Hoje, Santa Maria della Scala é apresentada como um dos projetos culturais multiuso mais significativos da Europa, capaz de responder com eficiência às necessidades das grandes coleções de Siennense e a crescentes necessidades de estudo, pesquisa e turismo.
Ele mantém espaços abertos monumentais alternados com corredores estreitos, afrescos improvisados e coloridos com histórias de vida, criptas obscuras e túneis entrelaçados cavados em espaços em tijolos.Santa Maria Della Scala é um grande edifício (350.000.000 metros quadrados) e está acima de tudo o esplêndido síntese da cidade e sua história.É um contêiner em que a arquitetura, obras de arte e história contam uma vida que continua ininterrupta por mil anos.

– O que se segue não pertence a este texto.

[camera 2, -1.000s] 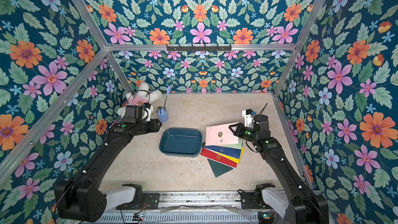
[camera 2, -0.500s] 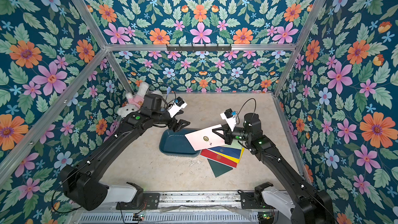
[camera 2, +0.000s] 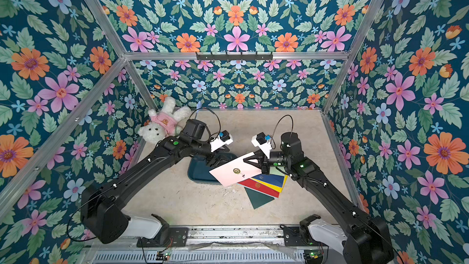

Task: Put the sealed envelopes into the storage box
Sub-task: Place the envelope in the storage box.

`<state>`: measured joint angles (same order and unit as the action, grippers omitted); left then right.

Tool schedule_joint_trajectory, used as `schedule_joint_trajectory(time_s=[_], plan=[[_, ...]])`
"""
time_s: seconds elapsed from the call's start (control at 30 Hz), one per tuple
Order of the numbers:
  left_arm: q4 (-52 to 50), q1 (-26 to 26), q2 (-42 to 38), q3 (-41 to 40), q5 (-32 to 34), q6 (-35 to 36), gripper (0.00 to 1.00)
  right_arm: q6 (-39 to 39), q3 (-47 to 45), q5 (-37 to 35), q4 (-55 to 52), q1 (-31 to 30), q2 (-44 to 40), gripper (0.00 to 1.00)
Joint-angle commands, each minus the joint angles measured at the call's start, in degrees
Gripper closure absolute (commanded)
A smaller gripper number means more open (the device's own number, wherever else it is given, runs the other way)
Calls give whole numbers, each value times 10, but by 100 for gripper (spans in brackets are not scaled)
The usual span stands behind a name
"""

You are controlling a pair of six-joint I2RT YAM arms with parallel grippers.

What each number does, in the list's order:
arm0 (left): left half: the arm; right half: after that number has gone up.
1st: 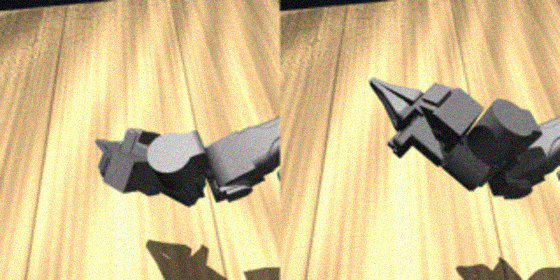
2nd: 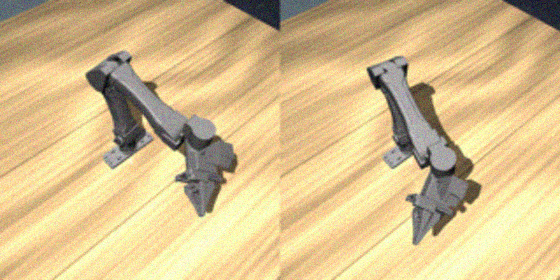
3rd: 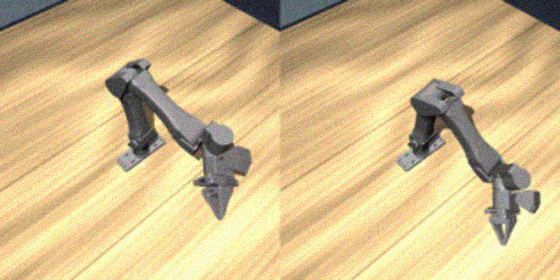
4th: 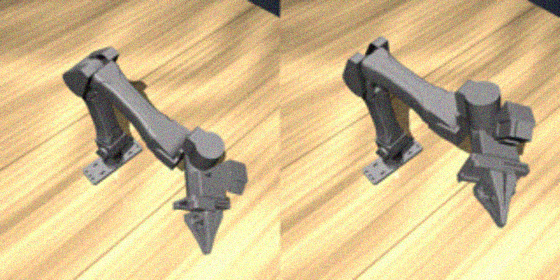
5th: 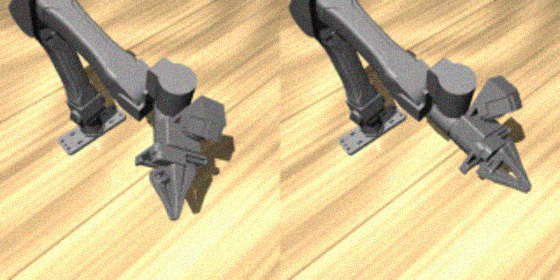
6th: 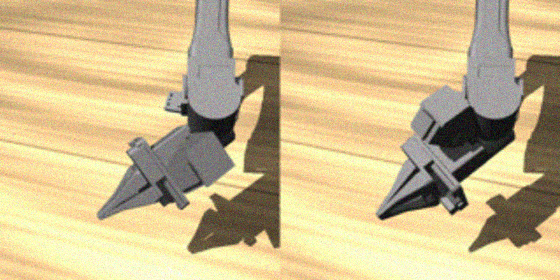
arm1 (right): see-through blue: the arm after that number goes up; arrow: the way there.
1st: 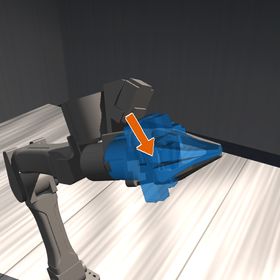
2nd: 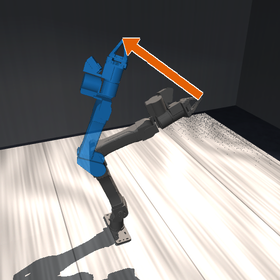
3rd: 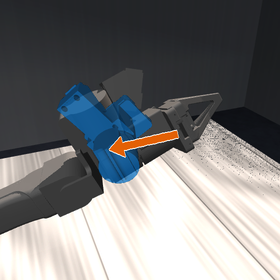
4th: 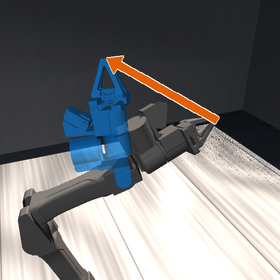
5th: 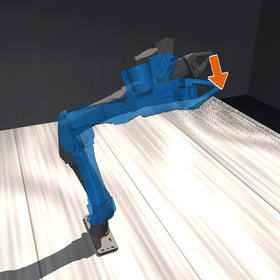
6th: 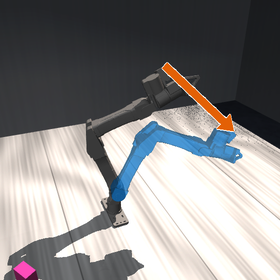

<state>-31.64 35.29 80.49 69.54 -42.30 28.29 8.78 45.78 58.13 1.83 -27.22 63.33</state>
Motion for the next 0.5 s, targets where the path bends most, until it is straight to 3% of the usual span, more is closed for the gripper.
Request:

Chegando à Via Francigena, bem em frente à Catedral, Santa Maria della Scala é um dos primeiros exemplos europeus de hospital e abrigo, com uma organização autônoma e articulada para receber peregrinos e apoiar pessoas pobres e abandonadascrianças.Desde o início do século 14, um estatuto governou a vida e a autonomia do edifício, mostrando -se tão eficiente que foi tomado como modelo pelo visconde Gian Galeazzo e pelo duque de Milão, Francesco Sforza, que enviou seus emissários a Siena paraEstude sua gestão e organização.
Após legados e doações, entre o final do século XIII e o início do dia 14, o hospital começou a subdividir e organizar suas terras em vastas agências agrícolas chamadas "Grance".A presença deles incluía vastas áreas do Val d'Orcia, o Val d'Arbia, da masse, do Creta e do Maremma, e que totalmente era a maior concentração terrestre do Estado Siennense.Por quase cinco séculos, esses foram os fundamentos da estrutura econômica de Santa Maria até que, no século XVIII, a alienação foi ordenada.
Santa Maria della Scala também teve um papel muito importante no âmbito cultural, como se fosse justamente considerado o "terceiro centro artístico" da cidade, juntamente com o Palazzo Pubblico e a Catedral.Os trabalhos incluem o Great Fresco Cycle com a Storie della Vergine (histórias da Virgem) realizada na fachada externa (infelizmente perdida) por Simone Martini, peças de Ambrogio e Pietro Lorenzetti (1335), a série de afrescos no grande salão doPellegrinaio e a decoração da vasta zona apsidal da igreja pintada no século XVIII por Sebastiano conca.
Hoje, Santa Maria della Scala é apresentada como um dos projetos culturais multiuso mais significativos da Europa, capaz de responder com eficiência às necessidades das grandes coleções de Siennense e a crescentes necessidades de estudo, pesquisa e turismo.